Why Recycle

Why should I have to recycle my dead batteries? Well here’s the answer:
  • Each year, 15 billion batteries are made and disposed of which is the equivalent to a column of batteries to the moon and back.
  • In the UK alone, 680 million batteries are bought each year. The average household uses 21 batteries per year. This creates an estimated 19,000 tonnes of general purpose batteries waste alone, of which less than 1000 tonnes are recycled.
  • Batteries disposed into landfill sites can create significant toxic waste and environmental issues. As the battery casing corrodes, toxic metals such as mercury, cadmium and lead are released into the eco-system, giving rise to soil and water pollution, which may in the future cause serious health problems. Our oceans are already beginning to show traces of cadmium which can be toxic to aquatic invertebrates and can bio-accumulate in fish, and makes them unfit for human consumption. Another common compound used in batteries is nickel-cadmium, which is a known human carcinogen. Batteries in landfill is bad news for everyone.

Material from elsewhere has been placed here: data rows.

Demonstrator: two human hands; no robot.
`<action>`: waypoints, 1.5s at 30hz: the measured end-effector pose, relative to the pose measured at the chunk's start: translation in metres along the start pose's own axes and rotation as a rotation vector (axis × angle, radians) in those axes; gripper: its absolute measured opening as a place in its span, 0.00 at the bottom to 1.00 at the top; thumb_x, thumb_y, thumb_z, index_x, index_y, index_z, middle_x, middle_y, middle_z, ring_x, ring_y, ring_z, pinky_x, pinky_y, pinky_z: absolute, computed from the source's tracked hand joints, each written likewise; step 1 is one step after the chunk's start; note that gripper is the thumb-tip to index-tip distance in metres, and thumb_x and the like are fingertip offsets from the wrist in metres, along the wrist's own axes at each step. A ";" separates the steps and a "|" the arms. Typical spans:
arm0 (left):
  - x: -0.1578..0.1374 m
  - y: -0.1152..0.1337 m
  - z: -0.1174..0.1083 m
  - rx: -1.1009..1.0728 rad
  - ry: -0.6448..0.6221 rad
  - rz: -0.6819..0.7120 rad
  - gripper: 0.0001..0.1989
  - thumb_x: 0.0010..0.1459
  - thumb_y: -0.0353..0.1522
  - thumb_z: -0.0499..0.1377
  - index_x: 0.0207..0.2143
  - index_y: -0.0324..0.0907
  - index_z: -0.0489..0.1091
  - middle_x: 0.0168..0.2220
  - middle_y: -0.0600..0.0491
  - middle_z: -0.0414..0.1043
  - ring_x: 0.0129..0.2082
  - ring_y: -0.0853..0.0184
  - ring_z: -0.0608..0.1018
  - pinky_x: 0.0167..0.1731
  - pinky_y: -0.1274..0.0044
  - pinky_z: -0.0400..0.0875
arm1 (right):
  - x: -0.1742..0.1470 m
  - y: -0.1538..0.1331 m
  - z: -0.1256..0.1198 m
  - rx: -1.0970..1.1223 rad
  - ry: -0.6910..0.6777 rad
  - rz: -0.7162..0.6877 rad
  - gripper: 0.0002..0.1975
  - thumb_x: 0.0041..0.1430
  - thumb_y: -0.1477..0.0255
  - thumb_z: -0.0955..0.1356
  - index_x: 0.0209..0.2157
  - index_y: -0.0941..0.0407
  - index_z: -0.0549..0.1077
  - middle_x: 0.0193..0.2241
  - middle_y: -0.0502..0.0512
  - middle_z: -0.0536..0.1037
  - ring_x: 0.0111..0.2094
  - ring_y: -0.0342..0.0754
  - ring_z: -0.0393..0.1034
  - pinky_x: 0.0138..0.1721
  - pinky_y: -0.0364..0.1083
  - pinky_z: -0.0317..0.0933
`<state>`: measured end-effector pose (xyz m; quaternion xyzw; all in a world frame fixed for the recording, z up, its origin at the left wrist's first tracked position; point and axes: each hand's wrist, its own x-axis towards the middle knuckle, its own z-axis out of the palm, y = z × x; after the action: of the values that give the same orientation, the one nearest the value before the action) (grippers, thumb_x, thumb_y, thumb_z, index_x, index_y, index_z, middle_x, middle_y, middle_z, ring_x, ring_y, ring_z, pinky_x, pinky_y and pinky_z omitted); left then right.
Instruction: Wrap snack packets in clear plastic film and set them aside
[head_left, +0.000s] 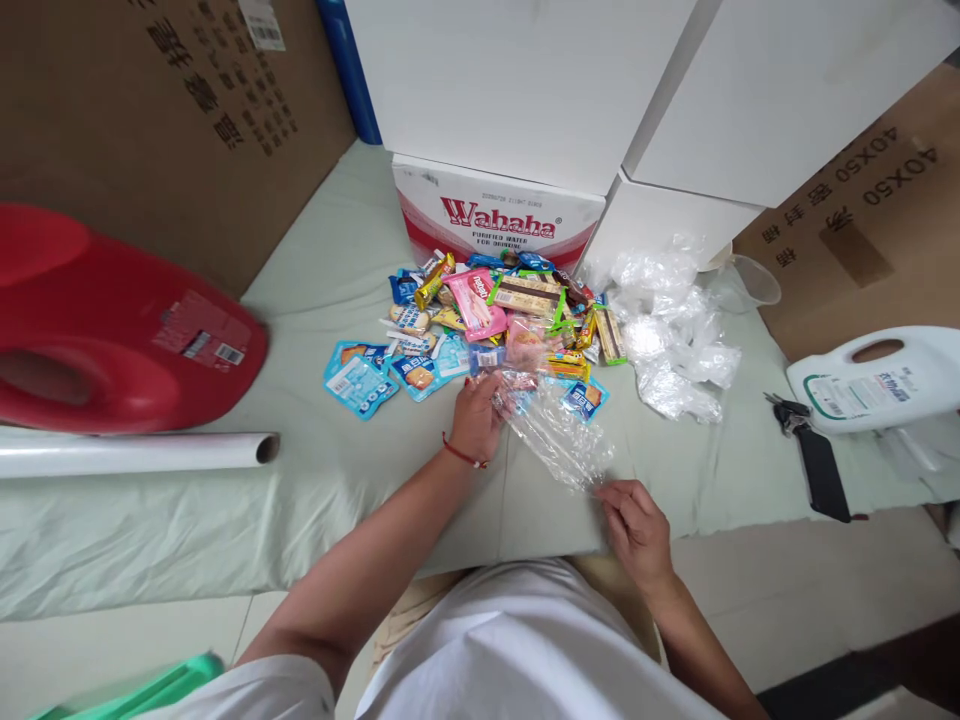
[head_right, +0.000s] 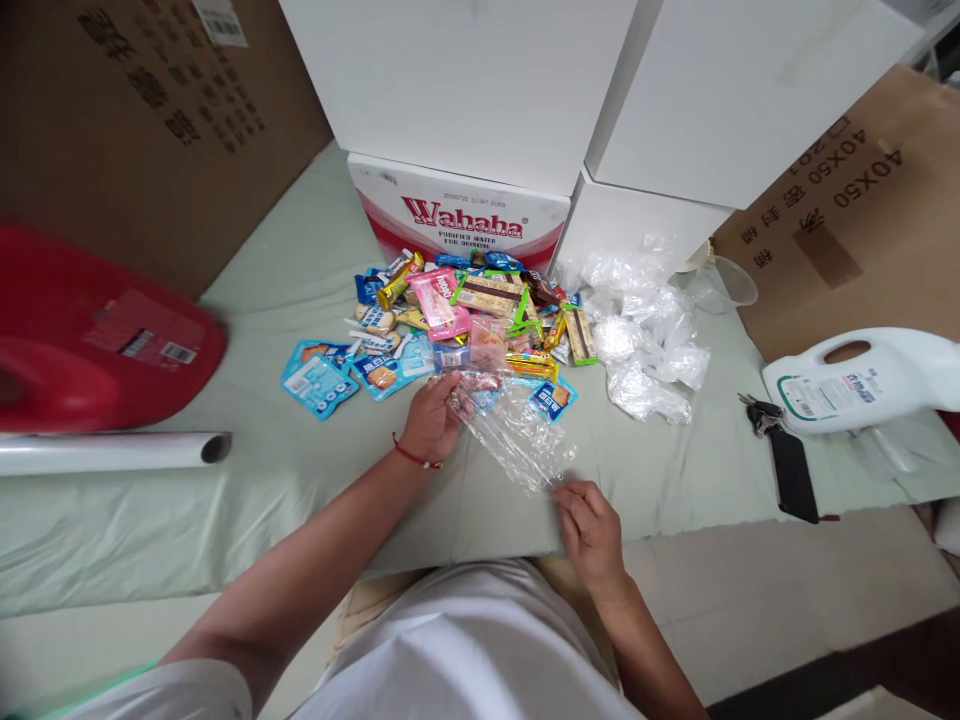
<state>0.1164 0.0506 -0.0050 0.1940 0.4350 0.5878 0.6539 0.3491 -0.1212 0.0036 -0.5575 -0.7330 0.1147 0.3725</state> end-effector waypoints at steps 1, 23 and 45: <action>-0.001 0.002 -0.001 -0.023 -0.001 -0.017 0.24 0.45 0.45 0.71 0.25 0.44 0.59 0.20 0.63 0.60 0.17 0.77 0.65 0.18 0.82 0.61 | -0.004 0.001 -0.004 0.013 -0.031 0.002 0.12 0.67 0.79 0.66 0.44 0.51 0.80 0.36 0.54 0.77 0.33 0.45 0.77 0.33 0.42 0.72; -0.070 -0.005 -0.008 0.034 -0.298 -0.153 0.19 0.48 0.45 0.74 0.31 0.39 0.76 0.31 0.52 0.77 0.28 0.69 0.77 0.29 0.77 0.66 | 0.087 -0.038 0.003 -0.055 -0.154 -0.160 0.19 0.65 0.68 0.72 0.57 0.50 0.75 0.55 0.62 0.75 0.51 0.56 0.68 0.50 0.55 0.68; -0.083 0.004 -0.016 0.234 -0.335 -0.106 0.19 0.56 0.47 0.62 0.28 0.40 0.76 0.27 0.50 0.77 0.23 0.70 0.71 0.27 0.75 0.58 | 0.110 -0.038 0.016 0.133 -0.113 -0.227 0.07 0.68 0.73 0.69 0.44 0.49 0.80 0.37 0.54 0.81 0.43 0.52 0.69 0.48 0.54 0.65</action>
<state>0.1069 -0.0302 0.0180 0.3403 0.3952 0.4579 0.7200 0.2995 -0.0312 0.0605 -0.4376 -0.8020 0.1516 0.3773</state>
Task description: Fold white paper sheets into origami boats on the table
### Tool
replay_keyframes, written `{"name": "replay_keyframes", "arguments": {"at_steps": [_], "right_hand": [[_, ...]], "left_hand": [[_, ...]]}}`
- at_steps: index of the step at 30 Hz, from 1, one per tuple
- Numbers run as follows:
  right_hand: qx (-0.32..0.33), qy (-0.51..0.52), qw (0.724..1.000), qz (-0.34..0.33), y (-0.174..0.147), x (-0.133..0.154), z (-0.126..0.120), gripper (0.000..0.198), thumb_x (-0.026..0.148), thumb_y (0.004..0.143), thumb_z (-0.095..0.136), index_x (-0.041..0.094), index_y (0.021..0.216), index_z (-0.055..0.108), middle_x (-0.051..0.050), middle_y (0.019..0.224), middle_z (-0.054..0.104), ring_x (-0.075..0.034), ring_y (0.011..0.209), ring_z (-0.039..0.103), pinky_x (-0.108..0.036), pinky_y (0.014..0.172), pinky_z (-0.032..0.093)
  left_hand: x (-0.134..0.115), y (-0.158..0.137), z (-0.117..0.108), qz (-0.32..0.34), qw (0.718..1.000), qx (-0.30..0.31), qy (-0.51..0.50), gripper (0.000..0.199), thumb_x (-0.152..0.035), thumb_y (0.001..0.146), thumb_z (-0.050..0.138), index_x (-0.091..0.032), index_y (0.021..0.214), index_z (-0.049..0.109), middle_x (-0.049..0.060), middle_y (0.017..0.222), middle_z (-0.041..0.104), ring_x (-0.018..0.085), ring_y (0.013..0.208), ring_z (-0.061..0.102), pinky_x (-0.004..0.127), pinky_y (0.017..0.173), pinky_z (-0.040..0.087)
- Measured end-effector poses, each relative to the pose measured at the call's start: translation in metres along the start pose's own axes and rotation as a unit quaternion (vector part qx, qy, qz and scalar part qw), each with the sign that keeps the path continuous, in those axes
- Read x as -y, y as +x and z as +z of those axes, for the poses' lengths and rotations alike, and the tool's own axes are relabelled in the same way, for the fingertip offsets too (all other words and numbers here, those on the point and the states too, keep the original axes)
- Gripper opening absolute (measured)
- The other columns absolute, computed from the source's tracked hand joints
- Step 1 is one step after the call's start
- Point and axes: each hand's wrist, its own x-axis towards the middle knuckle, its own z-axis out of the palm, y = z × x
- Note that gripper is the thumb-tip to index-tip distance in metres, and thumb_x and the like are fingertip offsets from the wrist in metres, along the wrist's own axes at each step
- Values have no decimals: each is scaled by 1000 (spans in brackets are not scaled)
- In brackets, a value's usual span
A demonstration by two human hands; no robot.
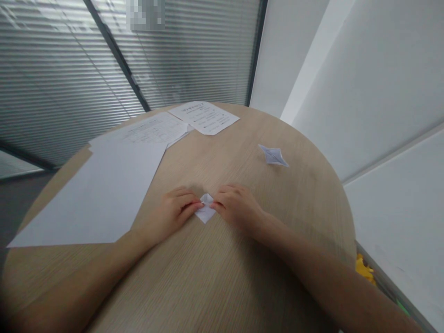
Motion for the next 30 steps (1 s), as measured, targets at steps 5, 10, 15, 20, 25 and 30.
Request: {"name": "replay_keyframes", "arguments": {"at_steps": [5,10,15,20,25,30], "right_hand": [[0,20,999,46,3,3,-1,23,21,90,63,16,68,62,-2,73,63,-16,76,57,-30,74,38],[-21,52,994,95,6,5,0,26,21,87,66,16,63,58,-1,71,59,-15,72,54,-29,70,36],[-30,62,991,113,6,6,0,28,21,87,66,17,61,56,0,71,59,-15,72,54,-30,69,35],[-26,69,990,124,6,6,1,27,21,87,65,18,62,56,0,70,59,-15,71,54,-30,69,34],[-29,59,987,144,7,10,1,28,20,87,64,18,61,53,-1,71,60,-16,73,55,-31,69,34],[-50,64,988,128,2,12,3,23,19,84,67,18,66,53,-1,74,61,-17,77,55,-31,74,36]], "left_hand": [[4,-1,-6,-60,998,6,25,24,-30,94,57,-18,76,67,4,76,63,20,81,57,33,73,43],[2,5,-6,-118,992,19,45,29,-35,94,57,-18,72,66,3,75,61,21,83,56,36,74,41],[1,7,-7,-148,986,42,69,31,-38,94,57,-18,73,67,3,78,61,24,88,56,40,79,39],[6,3,-10,-130,989,48,60,30,-41,94,57,-19,76,68,3,80,62,24,89,55,41,80,39],[13,4,-8,-108,992,37,58,32,-41,93,57,-19,72,66,2,77,62,22,85,56,37,78,40],[16,3,-8,-93,994,39,37,24,-37,88,66,-19,72,66,2,78,63,21,85,57,36,77,39]]}}
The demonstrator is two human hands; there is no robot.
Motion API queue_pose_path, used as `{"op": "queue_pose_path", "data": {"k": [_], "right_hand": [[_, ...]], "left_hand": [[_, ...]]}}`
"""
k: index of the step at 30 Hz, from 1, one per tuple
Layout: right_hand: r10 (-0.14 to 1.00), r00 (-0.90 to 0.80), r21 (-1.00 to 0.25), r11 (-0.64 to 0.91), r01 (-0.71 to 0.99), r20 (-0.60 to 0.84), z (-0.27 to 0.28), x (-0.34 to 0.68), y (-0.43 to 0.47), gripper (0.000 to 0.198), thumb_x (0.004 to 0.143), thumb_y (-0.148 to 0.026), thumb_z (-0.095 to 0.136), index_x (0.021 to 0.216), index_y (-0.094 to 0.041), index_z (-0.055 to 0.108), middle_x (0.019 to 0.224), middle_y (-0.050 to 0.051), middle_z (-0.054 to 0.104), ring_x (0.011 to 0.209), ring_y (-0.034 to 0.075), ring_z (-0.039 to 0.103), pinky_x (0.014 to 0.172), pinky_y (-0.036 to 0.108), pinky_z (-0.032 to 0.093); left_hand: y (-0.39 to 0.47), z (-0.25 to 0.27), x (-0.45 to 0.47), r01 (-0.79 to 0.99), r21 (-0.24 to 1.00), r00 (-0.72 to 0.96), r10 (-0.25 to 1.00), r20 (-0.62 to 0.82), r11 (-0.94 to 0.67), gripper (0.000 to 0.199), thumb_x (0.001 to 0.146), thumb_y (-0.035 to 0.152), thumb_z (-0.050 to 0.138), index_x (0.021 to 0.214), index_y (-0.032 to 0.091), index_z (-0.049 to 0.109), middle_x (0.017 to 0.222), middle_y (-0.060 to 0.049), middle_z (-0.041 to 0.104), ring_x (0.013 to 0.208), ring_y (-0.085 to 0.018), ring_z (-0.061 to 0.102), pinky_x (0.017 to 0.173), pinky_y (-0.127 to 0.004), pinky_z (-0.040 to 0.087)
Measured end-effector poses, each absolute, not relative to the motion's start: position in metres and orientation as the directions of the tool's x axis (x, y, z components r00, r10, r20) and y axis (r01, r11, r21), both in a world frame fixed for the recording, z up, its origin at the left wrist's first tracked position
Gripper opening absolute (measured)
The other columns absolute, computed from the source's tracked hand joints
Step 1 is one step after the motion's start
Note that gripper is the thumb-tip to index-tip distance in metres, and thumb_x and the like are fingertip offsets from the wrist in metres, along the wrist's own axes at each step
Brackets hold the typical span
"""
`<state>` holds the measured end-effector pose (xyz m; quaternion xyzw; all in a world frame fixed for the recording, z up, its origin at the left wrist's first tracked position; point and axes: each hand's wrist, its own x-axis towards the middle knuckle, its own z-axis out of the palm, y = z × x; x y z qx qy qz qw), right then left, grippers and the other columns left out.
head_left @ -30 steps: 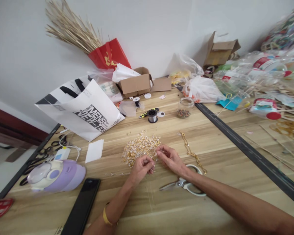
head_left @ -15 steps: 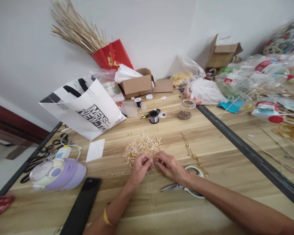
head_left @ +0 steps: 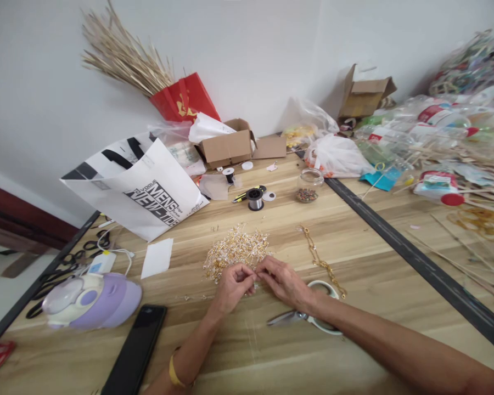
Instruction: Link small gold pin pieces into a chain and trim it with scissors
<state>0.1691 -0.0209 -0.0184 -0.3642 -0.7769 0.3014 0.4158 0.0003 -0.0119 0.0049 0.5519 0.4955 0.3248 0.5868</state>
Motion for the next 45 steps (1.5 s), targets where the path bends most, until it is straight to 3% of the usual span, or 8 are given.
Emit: {"op": "queue_pose_path", "data": {"k": [5,19,39,41,45], "right_hand": [[0.825,-0.383,-0.779,0.541,0.318,0.417,-0.0183,0.1693,-0.0209,0.012,0.09,-0.014,0.044,0.085,-0.018,0.054,0.078,0.003,0.056,0.071,0.014,0.053,0.065,0.025,0.042],[0.867,-0.327,-0.812,0.479,0.334,0.377,-0.0142,0.1685,-0.0206,0.012,0.089,-0.015,0.044,0.081,-0.017,0.052,0.071,0.001,0.054,0.063,0.012,0.049,0.058,0.023,0.039],[0.861,-0.357,-0.808,0.481,0.34,0.362,-0.0179,0.1693,-0.0207,0.01,0.09,-0.016,0.043,0.084,-0.018,0.051,0.073,0.001,0.054,0.065,0.013,0.05,0.06,0.025,0.04],[0.858,-0.35,-0.811,0.487,0.323,0.376,-0.0169,0.1694,-0.0207,0.009,0.09,-0.017,0.044,0.089,-0.018,0.052,0.077,0.003,0.055,0.067,0.013,0.052,0.062,0.025,0.042],[0.858,-0.282,-0.821,0.502,0.274,0.43,-0.0151,0.1698,-0.0227,0.017,0.09,-0.018,0.044,0.106,-0.02,0.051,0.105,0.009,0.052,0.071,0.012,0.054,0.062,0.026,0.046]], "left_hand": [[-0.0114,0.0065,0.0004,0.093,0.967,0.323,0.912,-0.253,0.235,0.026,0.065,0.034,0.072,0.067,0.011,0.06,0.062,-0.005,0.067,0.056,-0.014,0.063,0.054,-0.023,0.05],[-0.0144,0.0114,0.0018,0.001,0.959,0.313,0.911,-0.269,0.283,0.03,0.071,0.039,0.067,0.072,0.014,0.051,0.062,-0.002,0.066,0.05,-0.012,0.062,0.05,-0.022,0.049],[-0.0171,0.0128,0.0015,0.049,0.935,0.445,0.83,-0.335,0.351,0.032,0.074,0.041,0.065,0.076,0.014,0.047,0.062,-0.003,0.066,0.054,-0.016,0.066,0.051,-0.023,0.049],[-0.017,0.0125,0.0018,0.041,0.941,0.433,0.843,-0.319,0.336,0.032,0.074,0.04,0.065,0.076,0.014,0.047,0.062,-0.003,0.066,0.054,-0.015,0.066,0.051,-0.023,0.049],[-0.0163,0.0091,0.0021,0.0,0.944,0.387,0.871,-0.303,0.329,0.033,0.073,0.042,0.065,0.076,0.015,0.046,0.063,-0.002,0.066,0.053,-0.014,0.065,0.052,-0.024,0.051]]}}
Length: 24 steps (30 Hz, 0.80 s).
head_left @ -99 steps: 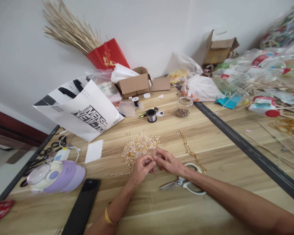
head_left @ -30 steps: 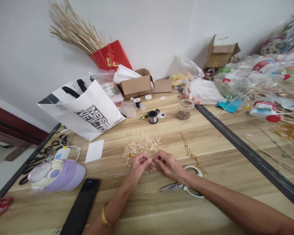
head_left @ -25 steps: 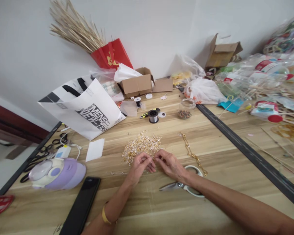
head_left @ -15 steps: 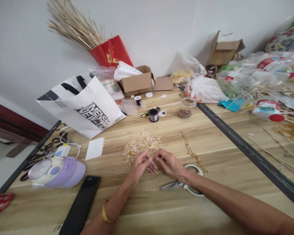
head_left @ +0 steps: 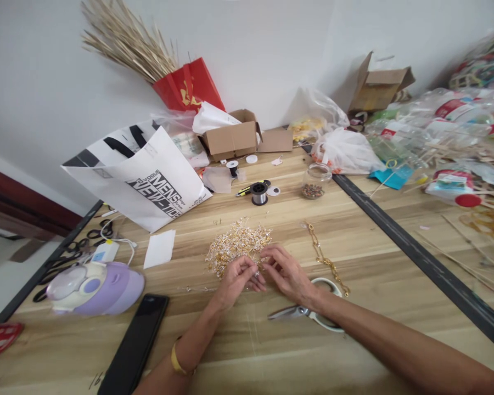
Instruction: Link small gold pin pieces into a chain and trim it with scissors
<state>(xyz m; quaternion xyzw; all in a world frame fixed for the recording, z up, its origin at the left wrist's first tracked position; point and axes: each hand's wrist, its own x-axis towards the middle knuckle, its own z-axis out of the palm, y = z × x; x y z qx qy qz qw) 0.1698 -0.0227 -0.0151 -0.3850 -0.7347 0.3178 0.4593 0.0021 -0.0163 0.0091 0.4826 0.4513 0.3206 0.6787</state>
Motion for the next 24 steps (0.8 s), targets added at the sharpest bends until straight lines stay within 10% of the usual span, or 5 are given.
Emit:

  • There is also a significant carbon expenditure associated with the metal extraction, manufacture, transport, packaging, storage and retailing of disposable batteries that are rubbish after a single use.
Britain is required by the EU Batteries Directive to be recycling 25% of domestic household batteries by 2012 and a minimum of 46% of domestic batteries by 2016.
Currently we recycle less than 5% of our batteries in the UK.